森俊夫ブリーフセラピー文庫②効果的な心理面接のために──サイコセラピーをめぐる対話集

森俊夫ブリーフセラピー文庫②
効果的な心理面接のために──サイコセラピーをめぐる対話集

森 俊夫ほか著

定価2,600円(+税)、300頁、四六判、並製
C3011 ISBN978-4-86616-017-7

万年 東大医学部助教にして元役者,ブリーフセラピー系心理士にして,東京・吉祥寺に日本全国から人が集まるKIDSカウンセリングシステムを立ち上げた森俊夫は,2015年3月に57歳で永眠した。

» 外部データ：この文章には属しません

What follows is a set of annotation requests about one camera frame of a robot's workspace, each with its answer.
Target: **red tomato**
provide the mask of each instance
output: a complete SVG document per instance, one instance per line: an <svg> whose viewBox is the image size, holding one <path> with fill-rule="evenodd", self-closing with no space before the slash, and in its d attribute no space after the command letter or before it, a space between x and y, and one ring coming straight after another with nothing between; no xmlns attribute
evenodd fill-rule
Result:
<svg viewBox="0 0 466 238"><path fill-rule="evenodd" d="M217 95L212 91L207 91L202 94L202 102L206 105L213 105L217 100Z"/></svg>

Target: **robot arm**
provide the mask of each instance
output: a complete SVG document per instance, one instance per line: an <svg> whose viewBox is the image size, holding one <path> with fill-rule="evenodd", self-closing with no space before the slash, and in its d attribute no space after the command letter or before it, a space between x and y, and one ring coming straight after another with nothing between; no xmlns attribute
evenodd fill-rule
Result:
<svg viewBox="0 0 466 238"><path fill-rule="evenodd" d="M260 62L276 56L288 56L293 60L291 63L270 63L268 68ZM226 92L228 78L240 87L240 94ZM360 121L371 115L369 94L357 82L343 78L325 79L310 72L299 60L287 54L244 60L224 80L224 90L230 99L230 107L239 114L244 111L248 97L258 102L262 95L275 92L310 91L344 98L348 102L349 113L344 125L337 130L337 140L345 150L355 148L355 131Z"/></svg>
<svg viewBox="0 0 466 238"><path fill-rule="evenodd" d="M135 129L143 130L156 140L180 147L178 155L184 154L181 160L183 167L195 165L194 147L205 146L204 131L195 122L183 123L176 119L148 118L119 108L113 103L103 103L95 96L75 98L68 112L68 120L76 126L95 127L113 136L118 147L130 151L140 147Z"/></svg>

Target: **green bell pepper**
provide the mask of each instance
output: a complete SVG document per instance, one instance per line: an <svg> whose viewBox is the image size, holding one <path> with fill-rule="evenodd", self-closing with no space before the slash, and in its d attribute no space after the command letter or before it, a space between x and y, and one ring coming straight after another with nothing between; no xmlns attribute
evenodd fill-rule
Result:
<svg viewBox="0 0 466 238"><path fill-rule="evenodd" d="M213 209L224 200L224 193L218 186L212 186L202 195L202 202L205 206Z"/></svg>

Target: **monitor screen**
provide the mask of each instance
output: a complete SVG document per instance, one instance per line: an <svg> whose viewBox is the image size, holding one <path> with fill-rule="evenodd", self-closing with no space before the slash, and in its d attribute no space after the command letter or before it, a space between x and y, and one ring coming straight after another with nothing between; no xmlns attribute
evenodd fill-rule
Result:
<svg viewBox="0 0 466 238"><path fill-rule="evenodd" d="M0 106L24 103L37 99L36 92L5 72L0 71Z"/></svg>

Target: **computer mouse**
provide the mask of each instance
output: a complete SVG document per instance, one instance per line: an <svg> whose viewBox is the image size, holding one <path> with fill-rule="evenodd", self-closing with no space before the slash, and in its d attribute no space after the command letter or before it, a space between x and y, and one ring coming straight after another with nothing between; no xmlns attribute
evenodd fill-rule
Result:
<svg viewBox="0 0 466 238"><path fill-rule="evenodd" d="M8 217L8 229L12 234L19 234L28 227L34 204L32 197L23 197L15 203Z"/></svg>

本書は,森の死の直前に行われた名臨床家たちとの対談集。「効果的に,早く治す」ことを志し,新しい心理療法の世界を切り開いてきた仲間たち──吉川悟,山田秀世,遠山宜哉,西川公平,田中ひな子,児島達美らが登場し,黒沢幸子もまじえて,セラピストの成長や心理療法,対人援助に関する叡智について存分に語った。この本は,その刺激に満ちた対話を余すことなくまとめたものである。心理面接のエッセンスを語る,ユーモアと真剣さに満ちた一冊。「森俊夫ブリーフセラピー文庫」第2弾。

関連本,
『DVDでわかる 家族面接のコツ(3)P循環・N循環編』(東 豊 著・出演 解説 黒沢幸子・森 俊夫)
『森俊夫ブリーフセラピー文庫①心理療法の本質を語る──ミルトン・エリクソンにはなれないけれど』(森 俊夫・黒沢幸子著)

◆ 本書の詳しい内容


おもな目次

はじめに
(目白大学・黒沢幸子)

第1章 枠──演劇と心理療法
(龍谷大学教授)吉川 悟×森 俊夫×黒沢幸子

第2章 コミュニティ・メンタルヘルスのススメ
(岩手県立大学教授)遠山宜哉×森 俊夫×黒沢幸子

第3章 森と詩を語る刹那のカタルシス
(デイケアクリニックほっとステーション)山田秀世×森 俊夫×黒沢幸子

第4章 CBTとソリューション
(CBTセンター)西川公平×森 俊夫×黒沢幸子

第5章 ペーシング
(原宿カウンセリングセンター)田中ひな子×森 俊夫×黒沢幸子

第6章 ブリーフの広がりと森気質論の話
(長崎純心大学教授)児島達美×森 俊夫

あとがき──「職業 森俊夫」を生きる
(帝京大学教授・元永拓郎)

 

ほか


はじめに

二〇一五年三月十七日、森先生は五十七歳で亡くなられました。病気の発見から半年足らず。食道がんでした。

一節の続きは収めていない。